§ Prompt: Scan the records below, and wherever a line has the word "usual", pull it out.

#####

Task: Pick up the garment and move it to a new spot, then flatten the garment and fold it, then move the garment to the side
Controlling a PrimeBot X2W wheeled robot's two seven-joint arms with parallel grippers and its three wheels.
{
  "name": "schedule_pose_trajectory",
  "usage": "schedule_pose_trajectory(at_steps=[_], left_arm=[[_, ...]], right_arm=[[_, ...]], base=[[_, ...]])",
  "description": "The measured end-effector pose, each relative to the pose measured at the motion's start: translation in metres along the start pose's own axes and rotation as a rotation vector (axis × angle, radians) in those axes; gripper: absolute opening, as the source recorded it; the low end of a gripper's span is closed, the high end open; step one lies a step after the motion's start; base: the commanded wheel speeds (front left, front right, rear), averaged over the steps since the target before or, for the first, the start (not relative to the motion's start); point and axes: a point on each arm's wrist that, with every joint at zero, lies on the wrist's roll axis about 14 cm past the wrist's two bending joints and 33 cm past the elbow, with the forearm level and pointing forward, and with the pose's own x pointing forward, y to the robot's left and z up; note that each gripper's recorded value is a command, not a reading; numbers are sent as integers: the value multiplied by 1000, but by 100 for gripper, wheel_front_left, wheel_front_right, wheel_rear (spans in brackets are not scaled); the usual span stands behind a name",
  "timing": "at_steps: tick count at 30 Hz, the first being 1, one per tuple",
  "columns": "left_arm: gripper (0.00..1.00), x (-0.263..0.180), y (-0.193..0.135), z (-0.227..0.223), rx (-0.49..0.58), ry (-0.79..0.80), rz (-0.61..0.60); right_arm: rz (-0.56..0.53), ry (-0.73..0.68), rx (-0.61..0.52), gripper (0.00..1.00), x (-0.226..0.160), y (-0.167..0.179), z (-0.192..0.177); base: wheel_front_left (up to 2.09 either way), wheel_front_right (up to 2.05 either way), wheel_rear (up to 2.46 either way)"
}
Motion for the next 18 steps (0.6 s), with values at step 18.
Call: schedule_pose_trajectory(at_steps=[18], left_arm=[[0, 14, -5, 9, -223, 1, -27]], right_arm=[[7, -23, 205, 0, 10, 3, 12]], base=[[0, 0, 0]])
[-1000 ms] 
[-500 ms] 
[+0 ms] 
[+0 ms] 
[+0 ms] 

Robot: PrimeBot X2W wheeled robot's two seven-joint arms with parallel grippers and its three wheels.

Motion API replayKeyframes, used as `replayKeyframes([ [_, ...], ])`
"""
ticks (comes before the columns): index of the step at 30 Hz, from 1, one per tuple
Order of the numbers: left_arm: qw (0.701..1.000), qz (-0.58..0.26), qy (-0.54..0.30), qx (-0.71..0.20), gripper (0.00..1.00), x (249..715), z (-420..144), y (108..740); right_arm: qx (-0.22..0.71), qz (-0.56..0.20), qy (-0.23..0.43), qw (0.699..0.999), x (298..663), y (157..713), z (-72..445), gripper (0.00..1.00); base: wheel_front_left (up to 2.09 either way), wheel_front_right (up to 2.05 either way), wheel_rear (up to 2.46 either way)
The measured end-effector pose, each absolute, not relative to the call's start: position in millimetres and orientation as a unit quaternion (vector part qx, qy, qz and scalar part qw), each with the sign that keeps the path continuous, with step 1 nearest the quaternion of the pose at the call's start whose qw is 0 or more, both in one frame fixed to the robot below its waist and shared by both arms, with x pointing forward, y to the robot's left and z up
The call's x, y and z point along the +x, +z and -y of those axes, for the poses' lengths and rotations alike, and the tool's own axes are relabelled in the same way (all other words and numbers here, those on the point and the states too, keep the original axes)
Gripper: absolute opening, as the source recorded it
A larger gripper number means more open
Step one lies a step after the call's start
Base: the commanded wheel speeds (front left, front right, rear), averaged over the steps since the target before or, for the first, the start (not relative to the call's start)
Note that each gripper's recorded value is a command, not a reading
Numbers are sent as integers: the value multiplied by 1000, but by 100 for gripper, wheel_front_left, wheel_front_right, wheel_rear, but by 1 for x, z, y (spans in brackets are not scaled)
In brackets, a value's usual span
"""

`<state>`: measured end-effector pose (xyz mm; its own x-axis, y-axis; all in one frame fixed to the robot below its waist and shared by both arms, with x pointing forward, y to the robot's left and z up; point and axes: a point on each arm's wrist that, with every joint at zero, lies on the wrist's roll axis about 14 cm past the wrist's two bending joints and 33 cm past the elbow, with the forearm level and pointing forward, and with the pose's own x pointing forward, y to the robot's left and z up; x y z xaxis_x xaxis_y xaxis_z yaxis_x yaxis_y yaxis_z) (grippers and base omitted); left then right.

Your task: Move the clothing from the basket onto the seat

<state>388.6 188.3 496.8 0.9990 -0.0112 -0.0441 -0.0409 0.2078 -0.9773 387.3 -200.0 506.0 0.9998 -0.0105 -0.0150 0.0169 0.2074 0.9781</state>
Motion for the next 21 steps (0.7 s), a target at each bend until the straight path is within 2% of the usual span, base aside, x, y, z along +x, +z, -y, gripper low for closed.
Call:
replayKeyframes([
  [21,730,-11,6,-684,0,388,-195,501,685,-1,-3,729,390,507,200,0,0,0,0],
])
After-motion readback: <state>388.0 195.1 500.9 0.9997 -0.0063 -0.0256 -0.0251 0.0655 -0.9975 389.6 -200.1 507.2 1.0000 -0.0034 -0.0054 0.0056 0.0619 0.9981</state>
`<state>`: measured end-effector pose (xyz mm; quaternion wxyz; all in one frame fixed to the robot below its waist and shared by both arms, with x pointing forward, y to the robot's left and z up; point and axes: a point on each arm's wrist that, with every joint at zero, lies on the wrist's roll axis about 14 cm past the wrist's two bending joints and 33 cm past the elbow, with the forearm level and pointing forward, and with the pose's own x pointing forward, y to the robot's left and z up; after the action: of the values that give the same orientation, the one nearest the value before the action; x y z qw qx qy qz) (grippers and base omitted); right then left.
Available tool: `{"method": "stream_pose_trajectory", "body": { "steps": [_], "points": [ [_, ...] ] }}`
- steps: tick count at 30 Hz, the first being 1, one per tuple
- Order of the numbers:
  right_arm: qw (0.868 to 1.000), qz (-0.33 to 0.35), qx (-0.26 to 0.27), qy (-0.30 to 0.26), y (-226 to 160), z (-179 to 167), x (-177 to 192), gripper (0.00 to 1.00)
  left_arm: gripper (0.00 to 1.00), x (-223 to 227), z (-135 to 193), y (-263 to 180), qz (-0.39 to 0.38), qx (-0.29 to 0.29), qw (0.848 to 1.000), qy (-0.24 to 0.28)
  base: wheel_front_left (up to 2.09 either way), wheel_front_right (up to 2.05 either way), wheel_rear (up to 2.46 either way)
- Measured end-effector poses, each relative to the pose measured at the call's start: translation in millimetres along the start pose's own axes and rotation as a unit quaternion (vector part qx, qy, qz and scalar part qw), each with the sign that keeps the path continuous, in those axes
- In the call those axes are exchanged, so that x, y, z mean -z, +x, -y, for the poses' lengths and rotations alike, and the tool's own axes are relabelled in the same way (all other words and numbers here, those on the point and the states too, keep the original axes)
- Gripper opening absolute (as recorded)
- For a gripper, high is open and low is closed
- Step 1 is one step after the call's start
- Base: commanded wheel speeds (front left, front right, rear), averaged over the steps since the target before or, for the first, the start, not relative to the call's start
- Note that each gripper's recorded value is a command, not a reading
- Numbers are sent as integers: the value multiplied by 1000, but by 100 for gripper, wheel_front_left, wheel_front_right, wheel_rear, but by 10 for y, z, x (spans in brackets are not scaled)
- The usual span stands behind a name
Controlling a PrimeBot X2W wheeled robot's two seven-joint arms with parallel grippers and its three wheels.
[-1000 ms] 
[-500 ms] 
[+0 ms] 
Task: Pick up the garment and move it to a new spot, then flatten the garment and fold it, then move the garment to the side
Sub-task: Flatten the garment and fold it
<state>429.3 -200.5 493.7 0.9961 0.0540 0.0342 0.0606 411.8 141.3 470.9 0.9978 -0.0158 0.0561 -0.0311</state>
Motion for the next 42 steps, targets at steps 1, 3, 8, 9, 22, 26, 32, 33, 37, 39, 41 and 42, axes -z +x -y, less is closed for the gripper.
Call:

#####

§ Written reply:
  "description": "The measured end-effector pose, each relative to the pose measured at the motion's start: translation in metres along the start pose's own axes and rotation as a rotation vector (axis × angle, radians) in those axes; gripper: absolute opening, as the source recorded it; the low end of a gripper's span is closed, the high end open; step one lies a step after the motion's start; base: the commanded wheel speeds (front left, front right, rear), averaged over the steps since the target before or, for the first, the start (not relative to the motion's start); point and axes: a point on each arm's wrist that, with every joint at zero, lies on the wrist's roll axis about 14 cm past the wrist's two bending joints and 33 cm past the elbow, with the forearm level and pointing forward, and with the pose's own x pointing forward, y to the robot's left and z up; note that each gripper's recorded value is a command, not a reading; numbers are sent as integers: the value multiplied by 1000, but by 100 for gripper, wheel_front_left, wheel_front_right, wheel_rear (spans in brackets are not scaled); the usual span stands behind a name",
In brackets, a value's usual span
Motion for the next 21 steps (0.7 s), a target at each bend until the straight path is within 2% of the usual span, base aside, x, y, z along +x, +z, -y, gripper low for closed.
- The usual span stands behind a name

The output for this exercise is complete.